Home to Jane Goodall’s pioneering chimpanzee project
“Chimpanzees have given me so much. The long hours spent with them in the forest have enriched my life beyond measure. What I have learned from them has shaped my understanding of human behaviour, of our place in nature.” Jane Goodall
Tanzania’s smallest national park (just 52km2), Gombe Stream rises steeply from the sandy northern shore of Lake Tanganyika to the Rift Valley escarpment. Synonymous with Jane Goodall, whose groundbreaking chimpanzee project started here in 1960, the park is home to around 100 chimps. Aside from chimps, Gombe is home to a troop of exceptionally habituated beachcomber olive baboons. While red-tailed and red colobus monkeys – the latter regularly hunted by chimps – stick to the forest canopy.
There’s also rich picking for birdwatchers, with 200-plus species to look out for.
Africa’s premier chimp-tracking destination
“A continuous screeching emanates through the forest. We catch sight of a large male chimp, swinging from branch to branch. He pauses, hanging for a while. He manoeuvres himself along the branch, before reaching out a long arm to grab a fruit snack…”
The steep jungle-clad slopes of Mahale Mountains are home to around 1,000 of Africa’s remaining wild chimpanzees. Known as one of the most isolated parks in Africa, Mahale covers 1613km2 of rugged terrain along the eastern shores of Lake Tanganyika. Its tranquil white sandy beaches and crystal-clear waters are a welcome spot to rest up after a hard day tracking chimps. You can often spot warthog and bushbuck wandering on the sand.
The park is also home to many other species, including leopard, various antelope, a wealth of other primates and forest birds, many of which are normally associated with West Africa.
One of Africa’s greatest secrets
“A true wilderness, teeming with game, evoking for those few intrepid souls who make it there a thrilling taste of Africa as it must have been a century ago...”

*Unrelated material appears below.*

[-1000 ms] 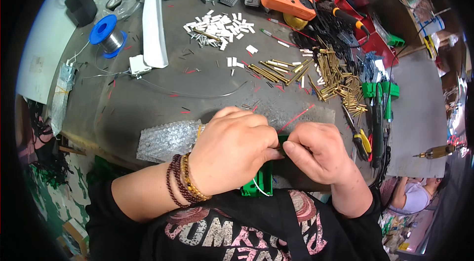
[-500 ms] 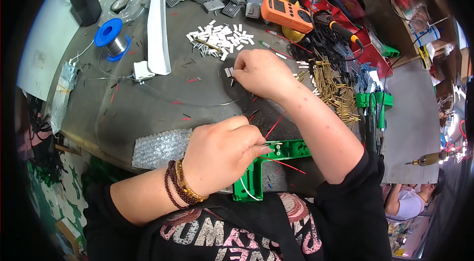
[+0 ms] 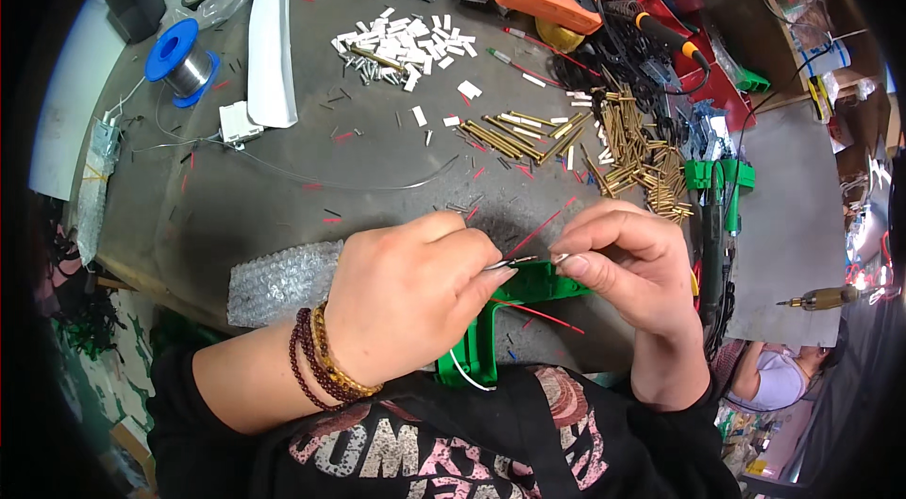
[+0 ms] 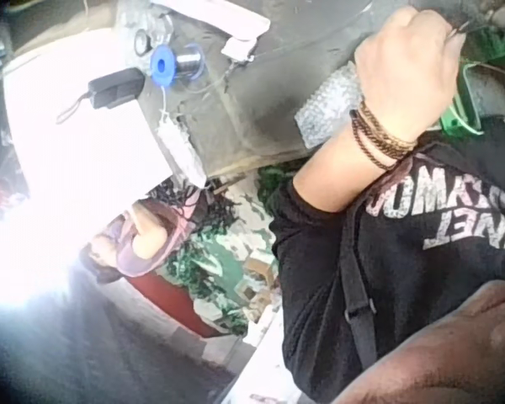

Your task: Assemble a green plastic device housing and solder internal wiring.

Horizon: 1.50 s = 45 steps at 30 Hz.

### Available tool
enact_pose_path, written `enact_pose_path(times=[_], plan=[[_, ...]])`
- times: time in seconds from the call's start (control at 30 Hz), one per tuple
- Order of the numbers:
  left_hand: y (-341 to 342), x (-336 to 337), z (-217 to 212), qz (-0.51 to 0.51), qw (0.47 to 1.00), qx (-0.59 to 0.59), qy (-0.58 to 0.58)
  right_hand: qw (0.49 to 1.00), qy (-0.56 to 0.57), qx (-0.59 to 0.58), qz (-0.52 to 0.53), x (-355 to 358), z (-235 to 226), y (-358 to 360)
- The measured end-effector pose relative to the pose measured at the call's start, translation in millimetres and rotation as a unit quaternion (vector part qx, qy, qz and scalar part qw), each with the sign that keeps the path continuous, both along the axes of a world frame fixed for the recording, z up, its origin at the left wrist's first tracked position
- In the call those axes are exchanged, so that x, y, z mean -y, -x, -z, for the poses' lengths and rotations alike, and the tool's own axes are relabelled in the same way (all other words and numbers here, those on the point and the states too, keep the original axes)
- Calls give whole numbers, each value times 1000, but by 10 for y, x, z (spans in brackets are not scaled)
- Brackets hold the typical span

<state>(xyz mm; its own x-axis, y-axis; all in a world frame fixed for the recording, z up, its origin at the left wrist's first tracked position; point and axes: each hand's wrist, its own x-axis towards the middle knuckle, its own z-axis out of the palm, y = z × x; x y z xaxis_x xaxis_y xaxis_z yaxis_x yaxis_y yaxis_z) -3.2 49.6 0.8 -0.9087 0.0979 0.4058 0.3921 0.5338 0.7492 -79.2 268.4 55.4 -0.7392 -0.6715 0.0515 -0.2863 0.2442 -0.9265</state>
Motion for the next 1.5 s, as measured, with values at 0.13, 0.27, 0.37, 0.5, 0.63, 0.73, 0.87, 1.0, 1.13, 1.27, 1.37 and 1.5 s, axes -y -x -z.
enact_pose_path(times=[0.13, 0.27, 0.37, 0.5, 0.63, 0.73, 0.87, 1.0, 1.13, 1.27, 1.37, 1.5], plan=[[-5, -14, 9, -4, 1000, -8, -14, 1000, 8, -2, 0, 9, 98, -11], [-18, -17, 8, -5, 1000, -19, -10, 999, 51, 10, 2, 7, 144, -21], [-23, -21, 7, -7, 1000, -22, -8, 997, 63, 28, 26, 7, 154, -26], [-29, -13, 3, -8, 1000, -21, -3, 998, 54, -2, 19, 48, 182, -19], [-29, -5, 3, -9, 1000, -10, 2, 1000, 26, -16, 2, 99, 141, -10], [-29, 1, -5, -9, 1000, -12, 5, 999, 19, -48, -5, 71, 90, 18], [-23, 5, -6, -5, 1000, -10, 7, 998, -3, -70, 6, 52, 68, 25], [-30, 9, -9, -6, 1000, -11, 10, 997, -3, -80, -11, 97, 83, 6], [-33, 12, 0, -1, 1000, -14, 17, 997, -31, -73, -20, 170, 96, -16], [-46, 27, 49, 10, 999, -39, 15, 993, -51, -98, -47, 214, 100, 20], [-56, -16, -24, -12, 998, 1, -57, 990, -63, -96, -83, 281, 110, 34], [-81, 12, 7, -14, 995, 21, -102, 981, -74, -154, -92, 291, 130, 21]])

Said to have the greatest density of wildlife of any park in Africa, Katavi is one of the continent’s best-kept secrets. Located miles off-the-beaten track in the southwest of the country, in a shallow arm of the Rift Valley, Katavi is Tanzania’s third-largest national park. The brooding expanse of Lake Rukwa (the largest body of water entirely within Tanzania) makes up its southern border. Utterly remote (some 3-5 days drive from Arusha or Dar es Salaam) it receives fewer than 1,000 visitors a year.
However, for those hardy souls that make it there, the journey is more than worthwhile. Practically inaccessible during the rains, Katavi is best visited in the dry season when sightings of lion, elephant, thousand-strong buffalo herds and large pods of hippo are prevalent.